The Powerful Link Between Mental Health, Physical Health and Money
There is a strong relationship between health issues, particularly emotional or mental well-being, and financial challenges. Our research reveals that those facing financial issues in the past year are twice as likely to say their emotional health has gotten worse and 1.5 times as likely to say their physical health has gotten worse in the past year. Looking at it the other way, among those whose physical health worsened in the past year, two in three say they faced one or more financial problems and half had a challenge to their emotional, psychological or social well-being in the past year.
Overall, two out of ten Americans experienced worsened financial or emotional situations in the past year, 15% experienced both financial and physical decline, and 11% faced all three – physical, emotional, and financial decline.
This very vulnerable 11% is most likely to be female and have lower income. The economic situation hasn’t helped. In fact, more than eight out of 10 of these vulnerable Americans have been heavily affected by the increased cost of living and half by the pandemic.
Actions to Improve Physical and Mental Health
Most intuitively understand the link between physical and mental health, but how many take action to improve their well-being? And what actions do they take?
The top actions to maintain health and wellness are ones of avoidance. Nearly two-thirds (62%) avoid or limit marijuana, the same number (62%) avoid or limit tobacco use, and 50% avoid or limit alcohol consumption.
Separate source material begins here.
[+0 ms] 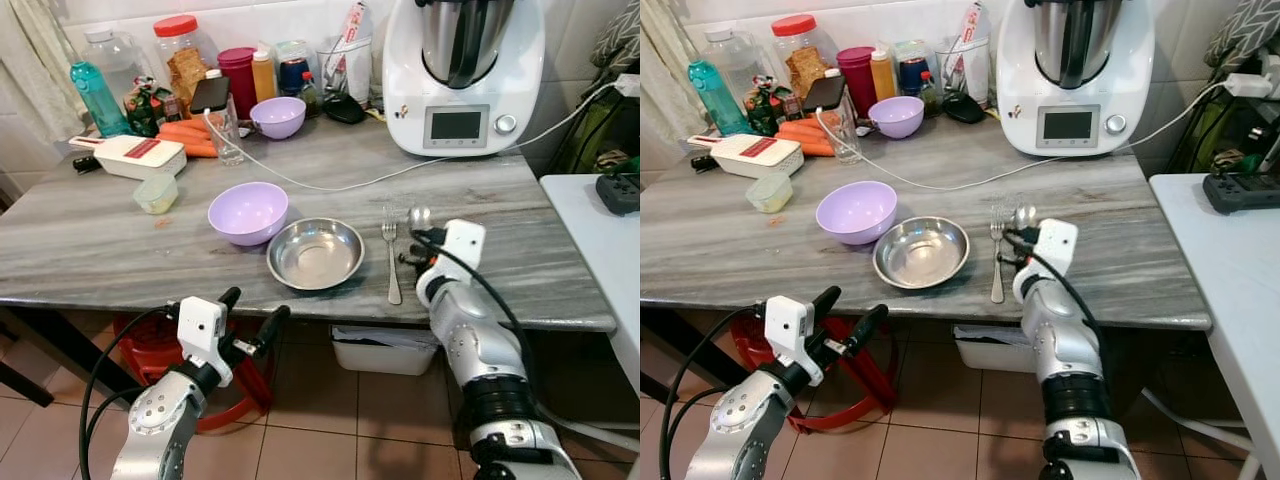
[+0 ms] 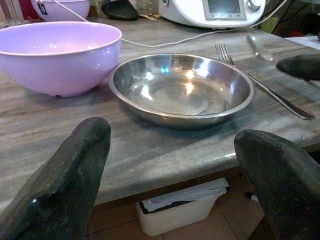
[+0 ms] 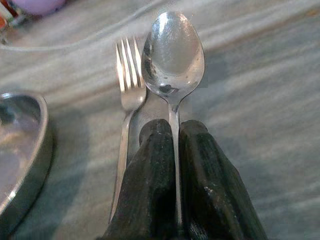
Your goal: Setting the table
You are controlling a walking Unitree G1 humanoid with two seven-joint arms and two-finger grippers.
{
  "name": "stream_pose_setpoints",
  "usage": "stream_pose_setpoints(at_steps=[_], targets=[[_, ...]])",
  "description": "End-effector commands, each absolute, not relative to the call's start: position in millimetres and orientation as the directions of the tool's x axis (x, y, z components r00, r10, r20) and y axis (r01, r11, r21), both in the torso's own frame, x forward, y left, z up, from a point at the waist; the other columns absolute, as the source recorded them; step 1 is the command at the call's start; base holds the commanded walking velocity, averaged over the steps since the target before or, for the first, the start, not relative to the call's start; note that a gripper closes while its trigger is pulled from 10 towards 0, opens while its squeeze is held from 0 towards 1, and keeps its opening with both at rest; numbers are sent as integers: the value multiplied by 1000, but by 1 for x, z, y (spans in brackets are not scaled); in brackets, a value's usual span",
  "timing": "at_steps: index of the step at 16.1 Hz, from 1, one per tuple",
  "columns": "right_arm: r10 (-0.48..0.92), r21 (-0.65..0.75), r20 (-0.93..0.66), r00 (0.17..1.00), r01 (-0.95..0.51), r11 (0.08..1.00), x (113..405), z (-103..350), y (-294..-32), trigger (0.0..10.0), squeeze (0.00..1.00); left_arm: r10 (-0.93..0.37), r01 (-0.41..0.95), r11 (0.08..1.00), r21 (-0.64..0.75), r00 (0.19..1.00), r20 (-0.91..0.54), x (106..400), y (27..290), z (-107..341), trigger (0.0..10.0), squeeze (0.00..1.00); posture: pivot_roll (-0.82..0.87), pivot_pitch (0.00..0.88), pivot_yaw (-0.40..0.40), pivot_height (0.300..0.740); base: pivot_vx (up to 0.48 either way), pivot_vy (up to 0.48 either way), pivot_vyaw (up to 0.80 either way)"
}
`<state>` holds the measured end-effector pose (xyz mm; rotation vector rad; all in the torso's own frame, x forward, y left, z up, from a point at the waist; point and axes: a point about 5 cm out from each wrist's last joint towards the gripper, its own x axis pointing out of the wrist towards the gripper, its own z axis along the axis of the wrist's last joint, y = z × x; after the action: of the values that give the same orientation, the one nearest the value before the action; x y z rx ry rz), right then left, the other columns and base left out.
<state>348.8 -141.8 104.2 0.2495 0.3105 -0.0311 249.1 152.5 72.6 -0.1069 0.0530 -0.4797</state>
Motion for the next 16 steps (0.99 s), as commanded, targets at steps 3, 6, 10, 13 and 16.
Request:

The next group of actions are more, well, active. Over four out of 10 see a medical professional for a regular wellness visit. Other activities include eating a balanced diet, meditation or prayer, engaging in social activity, exercising vigorously and seeing a mental/behavioral professional.
The average American takes 3 actions to maintain health and wellness. Furthermore, those with better mental health take 4 or more, and they are more likely to exercise and socialize as strategies to improve mental health.
Half of Americans say they have focused on doing things to improve their mental health in the past month. Top actions include doing hobbies, getting outside, exercising, and socializing.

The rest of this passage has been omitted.